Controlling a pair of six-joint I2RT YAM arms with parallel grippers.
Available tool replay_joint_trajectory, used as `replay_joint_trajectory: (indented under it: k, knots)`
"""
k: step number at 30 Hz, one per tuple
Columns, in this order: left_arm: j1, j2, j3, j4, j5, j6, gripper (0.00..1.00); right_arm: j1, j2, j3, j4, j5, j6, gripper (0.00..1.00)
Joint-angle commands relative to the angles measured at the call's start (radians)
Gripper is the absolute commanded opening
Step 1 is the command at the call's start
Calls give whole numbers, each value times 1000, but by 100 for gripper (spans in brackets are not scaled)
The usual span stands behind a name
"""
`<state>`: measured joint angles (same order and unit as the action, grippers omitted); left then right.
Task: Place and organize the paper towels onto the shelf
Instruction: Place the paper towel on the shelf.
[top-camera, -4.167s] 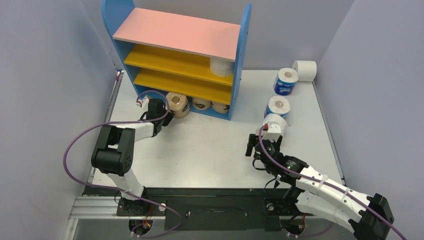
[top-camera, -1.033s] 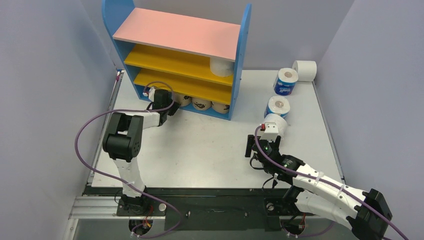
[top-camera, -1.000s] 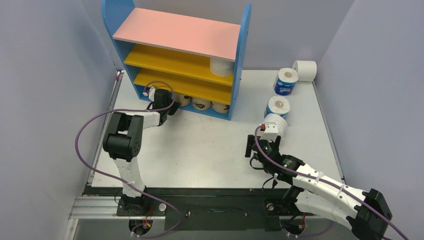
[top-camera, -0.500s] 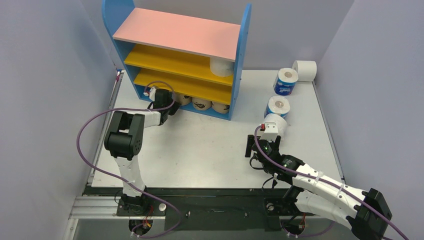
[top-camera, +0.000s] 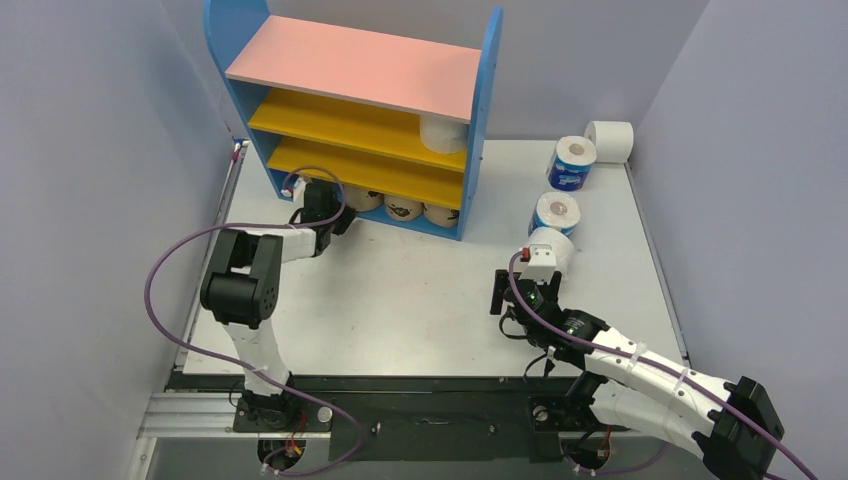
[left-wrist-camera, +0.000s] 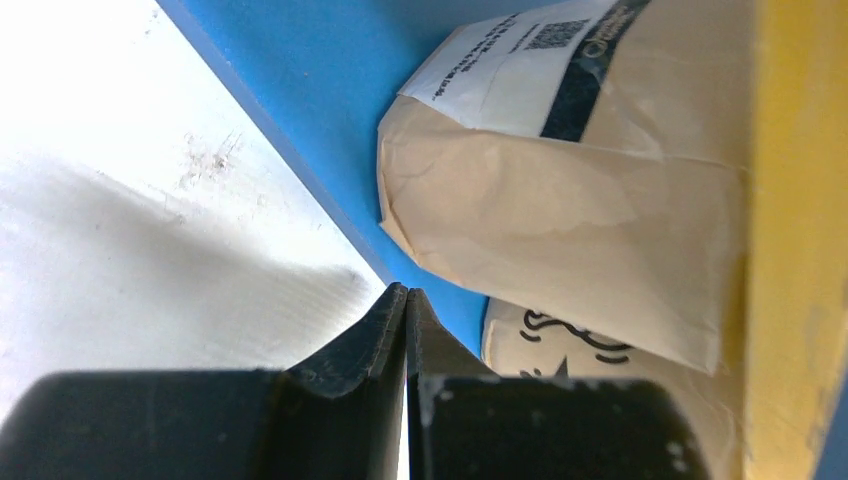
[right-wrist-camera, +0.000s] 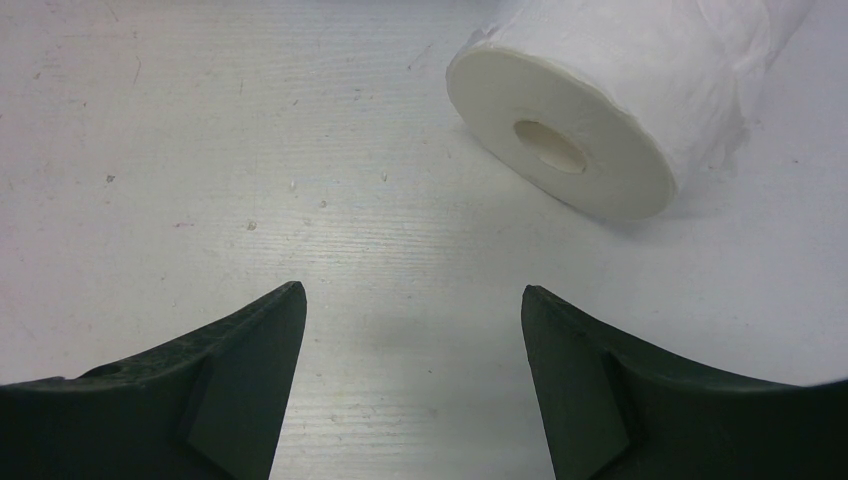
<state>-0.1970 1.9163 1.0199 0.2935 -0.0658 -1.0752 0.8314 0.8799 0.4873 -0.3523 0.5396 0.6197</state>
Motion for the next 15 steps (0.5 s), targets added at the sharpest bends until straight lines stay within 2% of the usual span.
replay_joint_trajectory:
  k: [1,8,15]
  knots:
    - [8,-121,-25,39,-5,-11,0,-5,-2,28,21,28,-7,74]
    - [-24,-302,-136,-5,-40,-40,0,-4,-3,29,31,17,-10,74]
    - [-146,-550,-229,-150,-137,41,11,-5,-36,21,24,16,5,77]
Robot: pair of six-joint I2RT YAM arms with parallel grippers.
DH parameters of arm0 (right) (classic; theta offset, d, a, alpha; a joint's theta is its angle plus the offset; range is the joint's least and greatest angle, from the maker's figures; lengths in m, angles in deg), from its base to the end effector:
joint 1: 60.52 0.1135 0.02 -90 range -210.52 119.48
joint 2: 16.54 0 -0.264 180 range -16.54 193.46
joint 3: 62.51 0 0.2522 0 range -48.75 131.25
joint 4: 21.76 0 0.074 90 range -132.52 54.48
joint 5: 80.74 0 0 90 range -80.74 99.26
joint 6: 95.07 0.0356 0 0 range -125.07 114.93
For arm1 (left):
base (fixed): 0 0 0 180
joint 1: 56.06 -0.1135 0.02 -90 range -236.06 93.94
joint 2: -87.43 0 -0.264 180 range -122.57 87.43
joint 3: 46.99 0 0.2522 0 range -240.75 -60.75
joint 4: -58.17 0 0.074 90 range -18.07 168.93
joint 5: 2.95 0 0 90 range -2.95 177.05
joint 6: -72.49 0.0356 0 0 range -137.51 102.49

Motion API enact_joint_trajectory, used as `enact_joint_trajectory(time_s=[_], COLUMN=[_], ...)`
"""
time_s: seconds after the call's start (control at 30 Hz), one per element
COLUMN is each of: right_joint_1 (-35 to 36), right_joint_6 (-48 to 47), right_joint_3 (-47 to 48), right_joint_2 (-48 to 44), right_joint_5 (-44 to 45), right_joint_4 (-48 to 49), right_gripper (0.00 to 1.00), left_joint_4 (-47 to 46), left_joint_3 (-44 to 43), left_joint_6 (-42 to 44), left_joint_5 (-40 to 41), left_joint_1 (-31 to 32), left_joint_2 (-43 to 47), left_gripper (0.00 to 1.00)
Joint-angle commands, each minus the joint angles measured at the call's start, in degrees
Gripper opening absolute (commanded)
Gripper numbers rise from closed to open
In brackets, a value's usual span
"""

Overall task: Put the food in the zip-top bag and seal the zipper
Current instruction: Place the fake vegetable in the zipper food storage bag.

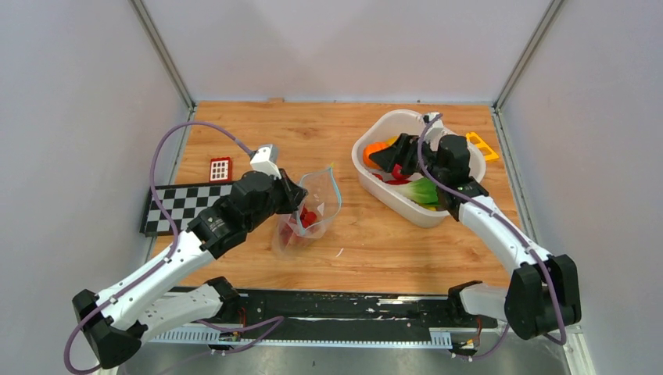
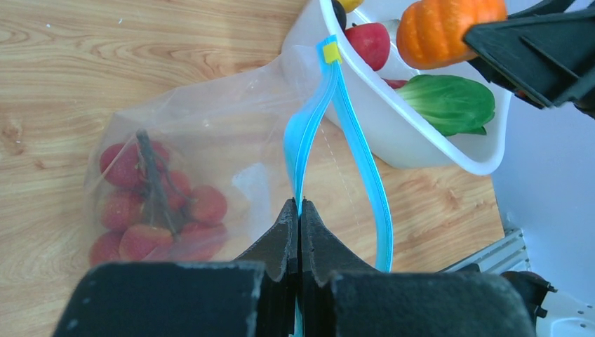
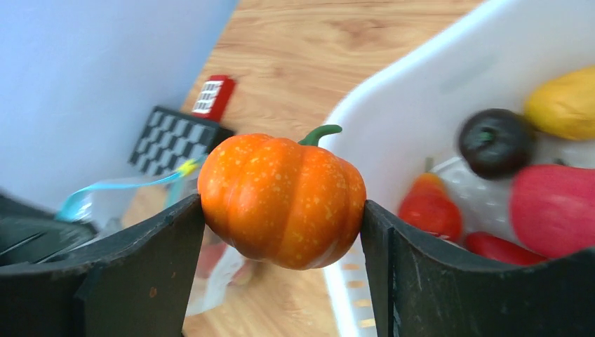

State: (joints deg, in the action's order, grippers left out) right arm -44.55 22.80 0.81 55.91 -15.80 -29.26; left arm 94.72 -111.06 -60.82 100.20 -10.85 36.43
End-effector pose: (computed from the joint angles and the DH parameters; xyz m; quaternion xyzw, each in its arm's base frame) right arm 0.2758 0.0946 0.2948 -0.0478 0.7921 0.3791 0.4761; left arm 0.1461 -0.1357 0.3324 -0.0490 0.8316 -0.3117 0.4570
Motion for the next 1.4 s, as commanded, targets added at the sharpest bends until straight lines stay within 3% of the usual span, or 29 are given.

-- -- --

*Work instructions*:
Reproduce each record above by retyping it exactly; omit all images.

*Solution to this problem*:
Controlling a pair of six-joint I2RT YAM arms with parallel grippers.
Available tool replay_joint_trajectory, used as `replay_joint_trajectory: (indented under it: k, knots)`
"""
k: step number at 30 Hz, one per tuple
Columns, in this order: left_arm: j1, j2, j3, j4, j5, j6, gripper (0.00..1.00); right_arm: j1, j2, j3, j4, j5, j6, gripper (0.00..1.00)
Joint-angle commands relative to the angles measured at the call's start (radians)
Gripper is the absolute commanded opening
Step 1 is the command at the call's start
Calls give whole numbers, each value times 1000, but by 100 for gripper (spans in brackets are not scaled)
The usual span stands behind a name
"""
`<state>`: measured joint angles (same order and unit as the action, grippers omitted); left then right.
Task: Place and organize the paper towels onto the shelf
Instruction: Place the paper towel on the shelf.
[top-camera, -4.167s] 
[top-camera, -1.033s] 
[top-camera, -1.000s] 
[top-camera, -0.500s] 
[top-camera, +0.000s] 
[left-wrist-camera, +0.000s] 
[right-wrist-camera, +0.000s] 
<state>-0.1970 1.9163 1.0199 0.2935 -0.0658 -1.0752 0.8314 0.8799 0.4873 -0.3523 0.5396 0.6197</state>
Motion for the next 15 steps (0.5 s), targets added at the sharpest bends until straight lines stay within 2% of the usual span.
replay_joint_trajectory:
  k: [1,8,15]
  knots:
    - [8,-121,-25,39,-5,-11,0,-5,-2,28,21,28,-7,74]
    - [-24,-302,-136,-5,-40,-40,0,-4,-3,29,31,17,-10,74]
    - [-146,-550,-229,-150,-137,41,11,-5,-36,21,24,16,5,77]
Robot: pair of six-joint I2RT YAM arms with parallel grippers.
DH parameters of arm0 (right) (classic; theta offset, d, a, alpha; a joint's theta is its angle plus the offset; range is the joint's least and greatest angle, from the maker's figures; lengths in m, angles in deg), from its base to the end effector:
joint 1: 60.52 0.1135 0.02 -90 range -210.52 119.48
joint 2: 16.54 0 -0.264 180 range -16.54 193.46
joint 3: 62.51 0 0.2522 0 range -48.75 131.25
joint 4: 21.76 0 0.074 90 range -132.52 54.48
joint 5: 80.74 0 0 90 range -80.74 99.26
joint 6: 95.07 0.0356 0 0 range -125.07 114.93
For arm1 (left):
base (fixed): 0 0 0 180
joint 1: 56.06 -0.1135 0.02 -90 range -236.06 93.94
joint 2: -87.43 0 -0.264 180 range -122.57 87.43
joint 3: 46.99 0 0.2522 0 range -240.75 -60.75
joint 4: -58.17 0 0.074 90 range -18.07 168.93
joint 5: 2.95 0 0 90 range -2.95 177.05
joint 6: -72.49 0.0356 0 0 range -137.51 102.49

Motion API enact_joint_trajectory, used as `enact_joint_trajectory(time_s=[_], COLUMN=[_], ...)`
"""
time_s: seconds after the call's start (control at 30 Hz), one per element
COLUMN is each of: right_joint_1 (-35 to 36), right_joint_6 (-48 to 47), right_joint_3 (-47 to 48), right_joint_2 (-48 to 44), right_joint_5 (-44 to 45), right_joint_4 (-48 to 49), right_gripper (0.00 to 1.00), left_joint_4 (-47 to 46), left_joint_3 (-44 to 43), left_joint_6 (-42 to 44), left_joint_5 (-40 to 41), left_joint_1 (-31 to 32), left_joint_2 (-43 to 47), left_gripper (0.00 to 1.00)
Joint-angle commands, each minus the joint angles measured at the call's start, in degrees
Gripper opening absolute (commanded)
Gripper numbers rise from closed to open
In brackets, a value's usual span
"""

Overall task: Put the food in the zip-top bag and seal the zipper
Current instruction: Place the fake vegetable in the zipper food storage bag.


State: (joints deg, in the action's order, grippers left out) right arm -44.55 22.80 0.81 55.91 -15.80 -29.26; left arm 94.72 -111.06 -60.82 100.20 -10.85 36.43
End-effector pose: (computed from the joint angles and the DH parameters; xyz m; quaternion xyzw, each in its arm's base frame) right arm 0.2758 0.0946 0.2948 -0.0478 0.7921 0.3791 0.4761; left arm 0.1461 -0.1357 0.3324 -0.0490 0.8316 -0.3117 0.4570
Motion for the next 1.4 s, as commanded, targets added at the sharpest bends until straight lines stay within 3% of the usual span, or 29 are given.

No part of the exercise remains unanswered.